------ PROVIDED RECORDS
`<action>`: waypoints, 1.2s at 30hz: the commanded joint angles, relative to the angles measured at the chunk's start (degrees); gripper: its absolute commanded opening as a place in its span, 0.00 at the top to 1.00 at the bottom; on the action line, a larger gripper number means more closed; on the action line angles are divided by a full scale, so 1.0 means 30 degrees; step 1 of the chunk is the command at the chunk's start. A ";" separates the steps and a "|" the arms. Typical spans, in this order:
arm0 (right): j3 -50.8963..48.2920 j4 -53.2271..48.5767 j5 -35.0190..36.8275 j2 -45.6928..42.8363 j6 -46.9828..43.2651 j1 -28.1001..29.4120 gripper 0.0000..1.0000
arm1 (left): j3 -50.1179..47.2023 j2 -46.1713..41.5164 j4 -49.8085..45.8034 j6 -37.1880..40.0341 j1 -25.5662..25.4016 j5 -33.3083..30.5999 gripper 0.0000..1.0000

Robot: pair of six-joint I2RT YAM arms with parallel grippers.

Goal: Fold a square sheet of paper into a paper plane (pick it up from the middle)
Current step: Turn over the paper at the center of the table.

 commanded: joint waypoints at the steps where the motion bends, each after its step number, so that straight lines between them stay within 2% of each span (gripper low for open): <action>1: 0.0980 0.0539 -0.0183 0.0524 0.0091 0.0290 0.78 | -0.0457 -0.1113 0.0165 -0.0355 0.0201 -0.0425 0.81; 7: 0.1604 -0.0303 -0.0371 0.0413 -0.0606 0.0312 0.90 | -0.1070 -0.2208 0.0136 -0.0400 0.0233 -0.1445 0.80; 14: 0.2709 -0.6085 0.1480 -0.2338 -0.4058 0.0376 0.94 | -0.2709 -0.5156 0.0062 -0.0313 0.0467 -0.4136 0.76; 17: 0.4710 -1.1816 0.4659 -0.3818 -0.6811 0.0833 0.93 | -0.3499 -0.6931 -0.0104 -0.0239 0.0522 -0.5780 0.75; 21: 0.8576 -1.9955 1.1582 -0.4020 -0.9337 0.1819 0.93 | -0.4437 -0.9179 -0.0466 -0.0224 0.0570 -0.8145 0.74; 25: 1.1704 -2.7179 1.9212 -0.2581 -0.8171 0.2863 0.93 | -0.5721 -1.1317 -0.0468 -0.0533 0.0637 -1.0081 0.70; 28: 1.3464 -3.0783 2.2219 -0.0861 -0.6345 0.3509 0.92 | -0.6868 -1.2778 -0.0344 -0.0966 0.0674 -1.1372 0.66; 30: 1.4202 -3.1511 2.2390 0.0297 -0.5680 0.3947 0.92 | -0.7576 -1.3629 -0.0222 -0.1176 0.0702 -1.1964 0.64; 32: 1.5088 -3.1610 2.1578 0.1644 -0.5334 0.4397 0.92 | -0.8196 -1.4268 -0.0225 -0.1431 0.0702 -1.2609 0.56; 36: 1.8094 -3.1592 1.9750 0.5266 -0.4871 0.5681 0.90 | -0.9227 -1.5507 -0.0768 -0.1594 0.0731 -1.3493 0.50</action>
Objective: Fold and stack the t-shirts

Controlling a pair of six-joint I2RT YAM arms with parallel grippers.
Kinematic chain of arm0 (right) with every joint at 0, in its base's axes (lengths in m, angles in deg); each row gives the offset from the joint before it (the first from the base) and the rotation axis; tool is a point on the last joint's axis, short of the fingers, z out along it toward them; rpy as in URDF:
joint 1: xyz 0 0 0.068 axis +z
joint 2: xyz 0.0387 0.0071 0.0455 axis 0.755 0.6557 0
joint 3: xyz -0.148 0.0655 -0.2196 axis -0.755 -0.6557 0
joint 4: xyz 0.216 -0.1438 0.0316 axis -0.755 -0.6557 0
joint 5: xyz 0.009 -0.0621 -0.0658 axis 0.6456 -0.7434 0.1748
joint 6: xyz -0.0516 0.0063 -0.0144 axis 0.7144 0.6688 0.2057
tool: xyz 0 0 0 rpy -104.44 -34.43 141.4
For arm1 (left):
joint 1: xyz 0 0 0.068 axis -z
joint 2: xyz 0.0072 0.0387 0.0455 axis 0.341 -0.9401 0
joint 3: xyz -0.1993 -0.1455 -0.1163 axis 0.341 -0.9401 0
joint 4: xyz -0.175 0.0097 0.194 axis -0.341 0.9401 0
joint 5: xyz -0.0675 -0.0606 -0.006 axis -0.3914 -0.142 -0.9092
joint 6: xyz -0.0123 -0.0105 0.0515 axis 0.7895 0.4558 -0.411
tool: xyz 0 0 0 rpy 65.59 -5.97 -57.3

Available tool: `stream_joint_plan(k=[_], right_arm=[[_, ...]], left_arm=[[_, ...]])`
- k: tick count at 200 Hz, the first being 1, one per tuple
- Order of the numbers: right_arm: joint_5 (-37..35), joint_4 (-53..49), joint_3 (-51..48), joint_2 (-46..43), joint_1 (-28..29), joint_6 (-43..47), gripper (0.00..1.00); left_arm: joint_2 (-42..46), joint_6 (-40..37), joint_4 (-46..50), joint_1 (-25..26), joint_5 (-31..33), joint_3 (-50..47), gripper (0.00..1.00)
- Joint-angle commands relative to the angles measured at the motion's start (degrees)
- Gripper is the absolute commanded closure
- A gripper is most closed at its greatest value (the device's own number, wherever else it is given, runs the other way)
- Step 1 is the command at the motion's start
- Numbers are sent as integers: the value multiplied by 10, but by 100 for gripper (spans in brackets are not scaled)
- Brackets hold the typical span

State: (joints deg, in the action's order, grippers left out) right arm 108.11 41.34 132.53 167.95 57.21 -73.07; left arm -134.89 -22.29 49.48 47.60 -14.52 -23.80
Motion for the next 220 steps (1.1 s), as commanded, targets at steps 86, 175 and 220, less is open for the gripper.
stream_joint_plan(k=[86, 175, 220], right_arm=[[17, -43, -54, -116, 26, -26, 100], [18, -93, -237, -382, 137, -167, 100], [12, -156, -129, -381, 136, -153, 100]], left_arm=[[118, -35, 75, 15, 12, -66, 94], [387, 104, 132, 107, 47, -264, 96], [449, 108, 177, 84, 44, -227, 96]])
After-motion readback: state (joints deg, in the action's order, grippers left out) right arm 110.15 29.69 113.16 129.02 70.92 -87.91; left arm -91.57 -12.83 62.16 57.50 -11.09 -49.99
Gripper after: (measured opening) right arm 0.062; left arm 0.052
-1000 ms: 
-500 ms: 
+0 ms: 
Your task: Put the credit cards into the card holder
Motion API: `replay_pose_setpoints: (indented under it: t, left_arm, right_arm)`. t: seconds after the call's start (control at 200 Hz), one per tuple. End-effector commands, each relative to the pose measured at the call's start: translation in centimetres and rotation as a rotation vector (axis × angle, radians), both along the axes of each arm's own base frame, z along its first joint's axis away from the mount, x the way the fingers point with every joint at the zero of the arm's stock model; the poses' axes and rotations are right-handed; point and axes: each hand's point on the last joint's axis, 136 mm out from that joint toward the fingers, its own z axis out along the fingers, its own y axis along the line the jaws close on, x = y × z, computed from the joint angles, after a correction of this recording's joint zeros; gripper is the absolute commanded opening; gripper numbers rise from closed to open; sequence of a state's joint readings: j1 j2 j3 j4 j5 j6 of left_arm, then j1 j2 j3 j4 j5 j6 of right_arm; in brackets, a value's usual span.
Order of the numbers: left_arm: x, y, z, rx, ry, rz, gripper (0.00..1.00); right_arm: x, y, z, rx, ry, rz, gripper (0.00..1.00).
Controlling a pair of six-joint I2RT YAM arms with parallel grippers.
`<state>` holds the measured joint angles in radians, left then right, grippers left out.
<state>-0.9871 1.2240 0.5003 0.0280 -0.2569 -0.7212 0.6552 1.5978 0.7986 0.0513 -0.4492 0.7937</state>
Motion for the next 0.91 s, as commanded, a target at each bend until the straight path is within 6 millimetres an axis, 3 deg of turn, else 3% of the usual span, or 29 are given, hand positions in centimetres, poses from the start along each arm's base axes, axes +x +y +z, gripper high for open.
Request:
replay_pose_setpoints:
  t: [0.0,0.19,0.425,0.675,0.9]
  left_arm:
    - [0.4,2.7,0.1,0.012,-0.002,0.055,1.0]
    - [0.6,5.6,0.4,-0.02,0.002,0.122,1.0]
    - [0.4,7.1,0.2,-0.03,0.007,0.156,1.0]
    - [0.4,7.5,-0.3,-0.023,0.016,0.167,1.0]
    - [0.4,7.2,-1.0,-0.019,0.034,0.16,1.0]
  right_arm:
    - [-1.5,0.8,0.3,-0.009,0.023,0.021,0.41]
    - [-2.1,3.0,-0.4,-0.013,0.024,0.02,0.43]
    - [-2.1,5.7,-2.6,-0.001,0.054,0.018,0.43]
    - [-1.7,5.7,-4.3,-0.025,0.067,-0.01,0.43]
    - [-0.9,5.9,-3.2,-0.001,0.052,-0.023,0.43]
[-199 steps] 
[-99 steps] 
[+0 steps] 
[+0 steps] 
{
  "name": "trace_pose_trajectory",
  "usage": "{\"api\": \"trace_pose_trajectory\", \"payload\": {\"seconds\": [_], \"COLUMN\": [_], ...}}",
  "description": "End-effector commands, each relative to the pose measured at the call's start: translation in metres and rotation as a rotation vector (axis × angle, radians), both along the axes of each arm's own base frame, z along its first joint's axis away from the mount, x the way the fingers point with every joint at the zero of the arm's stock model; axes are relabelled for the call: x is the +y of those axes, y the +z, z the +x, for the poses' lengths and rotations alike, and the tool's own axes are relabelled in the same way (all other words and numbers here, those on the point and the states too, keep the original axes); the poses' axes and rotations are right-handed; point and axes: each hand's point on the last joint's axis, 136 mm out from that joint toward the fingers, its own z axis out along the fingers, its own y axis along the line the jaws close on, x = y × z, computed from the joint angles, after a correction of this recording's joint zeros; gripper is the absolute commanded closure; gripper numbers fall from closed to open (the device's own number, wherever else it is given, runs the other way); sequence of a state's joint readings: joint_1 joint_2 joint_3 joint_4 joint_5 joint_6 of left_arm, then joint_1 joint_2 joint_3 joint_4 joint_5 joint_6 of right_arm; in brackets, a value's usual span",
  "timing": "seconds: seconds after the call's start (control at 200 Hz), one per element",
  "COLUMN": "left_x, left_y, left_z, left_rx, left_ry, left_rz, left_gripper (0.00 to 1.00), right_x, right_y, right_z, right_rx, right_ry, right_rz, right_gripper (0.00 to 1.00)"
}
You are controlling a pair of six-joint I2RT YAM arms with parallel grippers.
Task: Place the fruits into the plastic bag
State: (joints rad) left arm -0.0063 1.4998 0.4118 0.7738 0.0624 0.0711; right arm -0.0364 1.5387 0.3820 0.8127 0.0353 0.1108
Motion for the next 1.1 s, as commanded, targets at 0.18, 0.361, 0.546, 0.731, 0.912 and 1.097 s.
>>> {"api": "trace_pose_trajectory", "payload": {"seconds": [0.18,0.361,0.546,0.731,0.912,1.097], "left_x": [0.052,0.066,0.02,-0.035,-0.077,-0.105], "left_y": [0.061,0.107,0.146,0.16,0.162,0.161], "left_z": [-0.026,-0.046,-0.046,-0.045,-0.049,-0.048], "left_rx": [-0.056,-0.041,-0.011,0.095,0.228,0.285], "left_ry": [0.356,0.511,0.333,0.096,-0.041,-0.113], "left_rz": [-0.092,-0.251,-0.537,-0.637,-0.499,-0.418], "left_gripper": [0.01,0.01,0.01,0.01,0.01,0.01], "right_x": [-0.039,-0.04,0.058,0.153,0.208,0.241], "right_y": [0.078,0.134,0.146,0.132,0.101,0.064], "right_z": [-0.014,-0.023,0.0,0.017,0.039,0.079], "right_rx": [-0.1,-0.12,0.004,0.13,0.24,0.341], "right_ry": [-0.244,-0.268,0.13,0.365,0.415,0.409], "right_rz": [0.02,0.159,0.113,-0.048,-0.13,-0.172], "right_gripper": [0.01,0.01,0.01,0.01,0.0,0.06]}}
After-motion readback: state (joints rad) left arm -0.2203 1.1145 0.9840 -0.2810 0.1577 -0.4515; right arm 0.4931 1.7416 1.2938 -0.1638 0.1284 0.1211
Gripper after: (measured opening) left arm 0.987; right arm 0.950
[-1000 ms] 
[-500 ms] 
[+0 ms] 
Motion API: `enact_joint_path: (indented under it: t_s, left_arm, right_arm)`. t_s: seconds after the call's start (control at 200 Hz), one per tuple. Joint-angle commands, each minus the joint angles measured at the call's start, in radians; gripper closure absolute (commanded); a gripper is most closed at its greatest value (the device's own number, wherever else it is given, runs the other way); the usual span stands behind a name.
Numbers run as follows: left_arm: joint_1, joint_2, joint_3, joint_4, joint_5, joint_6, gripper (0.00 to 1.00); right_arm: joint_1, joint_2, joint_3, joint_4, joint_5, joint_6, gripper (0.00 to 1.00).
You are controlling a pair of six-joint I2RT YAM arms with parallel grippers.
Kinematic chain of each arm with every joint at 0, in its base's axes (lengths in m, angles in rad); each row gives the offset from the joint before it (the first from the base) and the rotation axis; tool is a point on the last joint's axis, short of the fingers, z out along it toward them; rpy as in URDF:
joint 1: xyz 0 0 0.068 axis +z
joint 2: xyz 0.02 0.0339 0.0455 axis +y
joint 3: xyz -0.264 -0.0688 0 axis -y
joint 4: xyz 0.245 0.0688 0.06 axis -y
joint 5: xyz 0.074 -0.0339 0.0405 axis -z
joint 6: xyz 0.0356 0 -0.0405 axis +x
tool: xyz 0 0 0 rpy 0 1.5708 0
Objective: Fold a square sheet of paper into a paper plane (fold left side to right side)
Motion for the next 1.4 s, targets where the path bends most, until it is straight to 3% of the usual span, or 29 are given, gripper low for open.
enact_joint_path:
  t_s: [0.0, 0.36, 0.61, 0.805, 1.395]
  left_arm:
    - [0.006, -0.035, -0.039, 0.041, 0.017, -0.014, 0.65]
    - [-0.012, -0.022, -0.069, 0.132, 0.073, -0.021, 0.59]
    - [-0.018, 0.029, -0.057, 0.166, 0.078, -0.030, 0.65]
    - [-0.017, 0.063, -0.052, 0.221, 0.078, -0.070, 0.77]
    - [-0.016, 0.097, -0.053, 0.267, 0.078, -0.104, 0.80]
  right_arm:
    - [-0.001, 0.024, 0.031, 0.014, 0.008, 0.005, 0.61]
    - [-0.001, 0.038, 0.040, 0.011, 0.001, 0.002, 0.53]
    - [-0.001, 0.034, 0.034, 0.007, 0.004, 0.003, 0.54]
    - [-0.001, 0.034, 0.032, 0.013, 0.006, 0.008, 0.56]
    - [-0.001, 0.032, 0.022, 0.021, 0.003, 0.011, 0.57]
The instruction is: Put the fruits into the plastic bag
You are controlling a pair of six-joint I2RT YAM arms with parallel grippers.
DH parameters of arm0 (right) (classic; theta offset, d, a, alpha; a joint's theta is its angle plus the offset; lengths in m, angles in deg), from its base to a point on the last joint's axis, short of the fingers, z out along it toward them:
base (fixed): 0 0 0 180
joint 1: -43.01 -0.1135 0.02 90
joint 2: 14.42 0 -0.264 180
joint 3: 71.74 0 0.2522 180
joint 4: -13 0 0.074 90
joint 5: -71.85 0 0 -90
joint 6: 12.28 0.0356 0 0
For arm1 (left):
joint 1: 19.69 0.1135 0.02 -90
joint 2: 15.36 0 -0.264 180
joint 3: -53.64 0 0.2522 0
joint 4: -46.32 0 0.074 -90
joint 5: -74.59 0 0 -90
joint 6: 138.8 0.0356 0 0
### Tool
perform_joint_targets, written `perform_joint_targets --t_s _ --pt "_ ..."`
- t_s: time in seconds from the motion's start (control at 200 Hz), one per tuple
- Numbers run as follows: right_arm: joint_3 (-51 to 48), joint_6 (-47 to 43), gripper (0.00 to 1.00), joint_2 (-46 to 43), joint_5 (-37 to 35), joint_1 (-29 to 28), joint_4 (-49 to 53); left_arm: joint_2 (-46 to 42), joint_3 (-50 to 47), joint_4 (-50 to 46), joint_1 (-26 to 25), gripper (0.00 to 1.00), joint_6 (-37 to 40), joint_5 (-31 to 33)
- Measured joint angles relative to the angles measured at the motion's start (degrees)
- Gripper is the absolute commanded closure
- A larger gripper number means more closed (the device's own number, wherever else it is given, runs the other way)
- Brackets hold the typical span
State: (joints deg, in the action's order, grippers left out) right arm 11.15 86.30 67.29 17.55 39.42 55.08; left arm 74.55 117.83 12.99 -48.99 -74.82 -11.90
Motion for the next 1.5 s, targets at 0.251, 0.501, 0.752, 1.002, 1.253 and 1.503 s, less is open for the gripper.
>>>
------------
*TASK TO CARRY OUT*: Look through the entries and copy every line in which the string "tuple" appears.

*EXERCISE ANSWER*:
- k: tick count at 200 Hz, the first being 1, one per tuple
Motion API: `replay_pose_setpoints: (indented under it: t, left_arm, right_arm)`. t: seconds after the call's start (control at 200 Hz), one per tuple. End-effector commands, each relative to the pose measured at the call's start: translation in centimetres and rotation as a rotation vector (axis × angle, radians), both along the axes of each arm's own base frame, z along its first joint's axis away from the mount, x the way the fingers point with every joint at the zero of the arm's stock model; the poses' axes and rotations are right-handed; point and axes: each hand's point on the last joint's axis, 136 mm out from that joint toward the fingers, its own z axis out along the fingers, its own y axis along the line the jaws close on, x = y × z, computed from the joint angles, after a correction of this recording's joint zeros; gripper is the absolute commanded opening; gripper numbers rise from closed to open; sequence of a state's joint readings: j1 j2 j3 j4 j5 j6 of left_arm, then j1 j2 j3 j4 j5 j6 of right_arm; in brackets, a value's usual span.
Motion API: `enact_joint_path: (indented under it: t_s, left_arm, right_arm)`. t_s: seconds after the call's start (control at 200 Hz), one per tuple. Joint-angle commands, each minus the joint angles measured at the call's start, in radians; gripper closure absolute (commanded); a gripper is most closed at its greatest value (the device's own number, wherever else it is given, runs the other way); the usual span stands behind a name.
- t_s: time in seconds from the motion's start (control at 200 Hz), one per tuple

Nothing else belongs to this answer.